A Sacramento County Superior Court judge has put a temporary hold on a new California law increasing protections for fast-food workers that was set to go into effect Jan. 1.
The order comes in response to a lawsuit filed Thursday by a coalition of major restaurant and business groups that support an effort to overturn the law, called Assembly Bill 257, through a referendum on the California ballot in November 2024. If the referendum qualifies for the ballot, it would block AB 257 until the voters have a say.
The coalition, called Save Local Restaurants, took issue with the state Department of Industrial Relations̵[ads1]7; efforts to implement AB 257 on Jan. 1, arguing that because the referendum effort is well underway, that makes the law unenforceable. Implementing the law could set a harmful precedent that threatens voters’ right to a referendum, the coalition said.
Erin Mellon, a spokeswoman for Gov. Gavin Newsom’s office, said Thursday that the law would be put into effect while election officials completed the process of verifying the voter signatures necessary to qualify the referendum.
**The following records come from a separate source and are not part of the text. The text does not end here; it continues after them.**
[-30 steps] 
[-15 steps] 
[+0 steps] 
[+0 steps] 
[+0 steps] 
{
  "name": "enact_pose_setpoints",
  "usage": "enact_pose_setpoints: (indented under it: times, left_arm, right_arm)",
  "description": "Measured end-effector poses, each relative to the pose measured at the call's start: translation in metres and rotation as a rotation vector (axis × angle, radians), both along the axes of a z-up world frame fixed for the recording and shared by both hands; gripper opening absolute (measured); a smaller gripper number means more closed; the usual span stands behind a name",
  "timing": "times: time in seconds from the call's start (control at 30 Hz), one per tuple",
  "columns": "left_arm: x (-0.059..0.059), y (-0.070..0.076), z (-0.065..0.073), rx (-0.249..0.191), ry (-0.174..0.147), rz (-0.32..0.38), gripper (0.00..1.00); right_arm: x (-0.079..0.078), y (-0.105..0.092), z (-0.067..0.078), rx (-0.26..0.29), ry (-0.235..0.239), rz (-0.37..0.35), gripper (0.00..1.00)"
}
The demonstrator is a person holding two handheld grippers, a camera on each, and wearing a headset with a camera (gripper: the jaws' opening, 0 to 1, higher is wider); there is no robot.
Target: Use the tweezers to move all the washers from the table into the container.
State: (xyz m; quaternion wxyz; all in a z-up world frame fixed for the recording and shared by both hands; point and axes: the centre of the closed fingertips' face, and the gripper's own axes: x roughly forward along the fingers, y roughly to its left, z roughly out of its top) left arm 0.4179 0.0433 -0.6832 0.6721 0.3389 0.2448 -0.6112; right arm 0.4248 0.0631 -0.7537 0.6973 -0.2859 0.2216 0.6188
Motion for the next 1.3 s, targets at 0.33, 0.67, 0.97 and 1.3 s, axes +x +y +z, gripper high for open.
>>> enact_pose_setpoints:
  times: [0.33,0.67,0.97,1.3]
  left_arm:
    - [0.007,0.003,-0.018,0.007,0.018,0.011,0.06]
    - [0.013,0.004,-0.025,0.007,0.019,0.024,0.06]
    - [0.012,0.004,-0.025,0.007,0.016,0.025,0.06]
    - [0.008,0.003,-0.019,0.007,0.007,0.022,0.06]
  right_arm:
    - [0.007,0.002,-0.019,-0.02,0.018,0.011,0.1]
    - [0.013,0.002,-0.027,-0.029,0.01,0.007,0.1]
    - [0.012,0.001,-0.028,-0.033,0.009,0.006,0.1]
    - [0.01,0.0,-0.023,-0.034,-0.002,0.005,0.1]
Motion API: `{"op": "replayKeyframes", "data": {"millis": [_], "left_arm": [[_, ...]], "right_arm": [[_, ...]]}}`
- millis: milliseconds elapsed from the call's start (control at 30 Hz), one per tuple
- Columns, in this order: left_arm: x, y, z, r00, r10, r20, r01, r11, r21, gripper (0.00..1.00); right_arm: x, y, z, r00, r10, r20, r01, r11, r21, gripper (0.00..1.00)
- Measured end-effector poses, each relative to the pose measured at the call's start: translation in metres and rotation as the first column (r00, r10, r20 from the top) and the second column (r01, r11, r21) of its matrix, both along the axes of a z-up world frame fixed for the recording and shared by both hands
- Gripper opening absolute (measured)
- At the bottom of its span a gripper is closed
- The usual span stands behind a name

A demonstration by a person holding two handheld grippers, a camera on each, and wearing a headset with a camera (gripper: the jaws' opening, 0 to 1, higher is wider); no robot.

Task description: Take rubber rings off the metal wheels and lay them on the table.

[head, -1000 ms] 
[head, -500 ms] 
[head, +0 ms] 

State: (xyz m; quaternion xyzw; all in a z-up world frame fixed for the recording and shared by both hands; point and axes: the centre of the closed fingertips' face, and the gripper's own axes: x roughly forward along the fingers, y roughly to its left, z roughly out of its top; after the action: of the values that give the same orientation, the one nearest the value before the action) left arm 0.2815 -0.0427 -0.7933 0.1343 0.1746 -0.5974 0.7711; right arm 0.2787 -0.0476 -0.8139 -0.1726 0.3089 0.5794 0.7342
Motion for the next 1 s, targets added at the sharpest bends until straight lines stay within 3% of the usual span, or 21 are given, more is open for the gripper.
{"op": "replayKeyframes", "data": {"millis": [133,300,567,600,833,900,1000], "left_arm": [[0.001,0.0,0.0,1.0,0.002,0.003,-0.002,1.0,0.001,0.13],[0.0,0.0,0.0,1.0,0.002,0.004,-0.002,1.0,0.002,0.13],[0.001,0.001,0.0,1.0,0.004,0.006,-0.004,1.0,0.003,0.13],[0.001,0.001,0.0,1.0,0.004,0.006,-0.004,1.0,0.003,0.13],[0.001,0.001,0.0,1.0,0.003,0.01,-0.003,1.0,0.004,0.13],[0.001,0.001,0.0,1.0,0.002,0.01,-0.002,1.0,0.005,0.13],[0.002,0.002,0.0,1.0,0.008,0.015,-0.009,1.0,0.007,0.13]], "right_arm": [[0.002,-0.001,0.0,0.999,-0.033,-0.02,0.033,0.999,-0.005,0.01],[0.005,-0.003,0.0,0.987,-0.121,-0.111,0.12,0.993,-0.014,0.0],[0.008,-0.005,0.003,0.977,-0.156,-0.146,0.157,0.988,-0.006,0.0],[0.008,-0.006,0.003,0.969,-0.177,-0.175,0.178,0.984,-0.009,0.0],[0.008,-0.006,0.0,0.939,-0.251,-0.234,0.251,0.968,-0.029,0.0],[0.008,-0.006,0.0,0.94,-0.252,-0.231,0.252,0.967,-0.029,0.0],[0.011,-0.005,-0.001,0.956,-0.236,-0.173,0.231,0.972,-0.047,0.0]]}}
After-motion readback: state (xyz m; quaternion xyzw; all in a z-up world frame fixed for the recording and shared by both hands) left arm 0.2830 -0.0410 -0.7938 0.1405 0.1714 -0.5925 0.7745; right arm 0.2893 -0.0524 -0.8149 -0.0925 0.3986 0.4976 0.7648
However, state officials “will, of course, comply with any court order,” she said in an email.
Also known as the Fast Recovery Act, AB 257 would, among other things, create a workers’ representative body with the power to raise wages.
The temporary restraining order was issued by Sacramento County Superior Court Judge Shelleyanne WL Chang “in light of the incredibly short time frame given to the court to address this matter,” she wrote. The lawsuit was filed on Thursday and sought an injunction for the next day.
The order prevents the law from being implemented before the court has the opportunity to hear the case and decide whether a preliminary injunction should be granted. A hearing is scheduled for January 13.
The deadline for election authorities to complete a random sample verification of signatures is January 25. The California Secretary of State’s office will decide whether to certify the referendum after verification is complete.
Save Local Restaurants submitted a little more than 1 million unverified signatures this month, well over the minimum required, making it likely the referendum will be certified for the ballot.
AB 257, which Newsom signed on Labor Day, was the focus of intense lobbying by labor, restaurant and business groups. Fast food companies and franchisees argued that it unfairly singled out their industry and would burden operations with higher labor costs and send food prices soaring.
The Landmarks Act creates a mandate for a first-of-its-kind council to set standards for franchise restaurant workers’ hours and other workplace conditions. It could also raise workers’ minimum wages as high as $22 an hour.
The law requires the signatures of 10,000 fast food restaurant employees to move forward with the creation of the council when the law takes effect.
The Service Employees International Union California, which sponsored AB 257 and opposes the effort to overturn it, said it has submitted nearly twice the signatures required by statute to establish the Fast Food Council.
After AB 257 became law, labor attorneys who sponsored the legislation claimed that signatures supporting the referendum were obtained fraudulently. Supporters of the referendum called the complaint, filed with both the California secretary of state and its attorney general’s office, “frivolous.”